I tentativi fatti in passato (articoli 35 e 36 del CCNL 1994/1997, per non parlare del famoso art.37 e della recente quota del 10%) hanno dimostrato non solo la difficoltà della misurazione (non produciamo bulloni ma servizi alla collettività) ma il fallimento di qualsiasi criterio legato alla valutazione del dirigente.

Questa volta, sotto la martellante campagna mediatica sui fannulloni sponsorizzata da Governo e Confindustria, ed avallata da CGIL, CISL, UIL, UNSA e geneticamente modificati, si vuole riproporre questo istituto non solo per la remunerazione del salario accessorio (che è bene ricordare essere parte degli aumenti contrattuali sottratti e usati come ricatto e divisione) ma, anche, come elemento fondamentale nella selezione per i passaggi di livello e come elemento di ritorsione per provvedimenti disciplinari.

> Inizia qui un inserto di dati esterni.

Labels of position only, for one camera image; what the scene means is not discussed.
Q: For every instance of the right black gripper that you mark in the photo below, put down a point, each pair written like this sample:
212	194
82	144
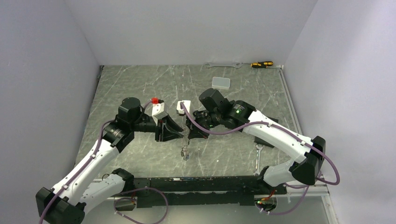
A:
192	134

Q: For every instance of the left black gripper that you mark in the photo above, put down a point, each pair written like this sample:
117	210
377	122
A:
168	134

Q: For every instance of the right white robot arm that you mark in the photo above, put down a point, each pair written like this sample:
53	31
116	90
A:
306	154

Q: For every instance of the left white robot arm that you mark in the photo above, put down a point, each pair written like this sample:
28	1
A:
68	201

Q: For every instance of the grey plastic box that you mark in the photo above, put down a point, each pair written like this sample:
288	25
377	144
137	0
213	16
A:
221	83

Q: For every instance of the silver open-end wrench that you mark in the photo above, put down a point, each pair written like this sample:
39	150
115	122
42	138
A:
232	65

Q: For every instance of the yellow black screwdriver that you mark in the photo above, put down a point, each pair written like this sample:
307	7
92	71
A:
259	65

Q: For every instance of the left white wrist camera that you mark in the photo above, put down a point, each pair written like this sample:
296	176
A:
159	109

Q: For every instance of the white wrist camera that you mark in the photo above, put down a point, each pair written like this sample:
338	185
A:
184	106
159	109

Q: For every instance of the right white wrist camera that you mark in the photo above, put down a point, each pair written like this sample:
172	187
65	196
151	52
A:
184	106

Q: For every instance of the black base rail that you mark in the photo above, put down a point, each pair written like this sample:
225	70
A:
241	190

L’introduzione, per contratto, di questi sistemi di misurazione e di valutazione evidenziano due grosse contraddizioni:

1) si parla di "premiare" con gran parte del FUA la maggiore produttività, la maggiore professionalità, l’ampliamento dell’orario di apertura al pubblico senza porsi il problema della carenza di personale per effetto del blocco delle assunzioni e dei tagli alle piante organiche attuati da oltre 10 anni; dell’aumento dei carichi di lavoro del personale "residuo"; dell’utilizzo del personale in servizio in mansioni superiori non riconosciute ne sanate da questo come da precedenti contratti; del taglio che le varie finanziarie hanno operato ai bilanci delle amministrazioni e che costringono i lavoratori ad operare in assoluta carenza di mezzi e materiali; della formazione inesistente rispetto alle nuove tecnologie e alle nuove procedure introdotte dalle varie riforme che hanno costretto i dipendenti a "percorsi" di autoformazione utilizzando il proprio tempo e il proprio denaro;

2) in assenza, quindi, delle condizioni minime si è pensato bene di affidare al dirigente la misurazione e la valutazione dei risultati e l’attribuzione del "premio" fornendogli una arma di ricatto e di divisione dei lavoratori micidiale che produrrà, nel migliore dei casi, un forte rallentamento dell’attività con un aumento della conflittualità.

 

Se l’obiettivo di questa norma è quello di migliorare la qualità e la quantità dei servizi offerti all’utenza senza intervenire sul miglioramento strutturale degli uffici ma, anzi, sopprimendoli come prevede il Ministro Tommaso Padoa Schioppa, il progetto è già fallito in partenza; se, invece, l’obiettivo è quello di scaricare, in prima battuta, sui lavoratori i costi e le responsabilità politiche delle scelte economiche fatte nel Paese dai vari governi che si sono succeduti, e successivamente sui cittadini, come fruitori del servizio, la manovra è perfettamente in linea con la politica delle riforme a costo zero che ci accompagna da ormai 20 anni.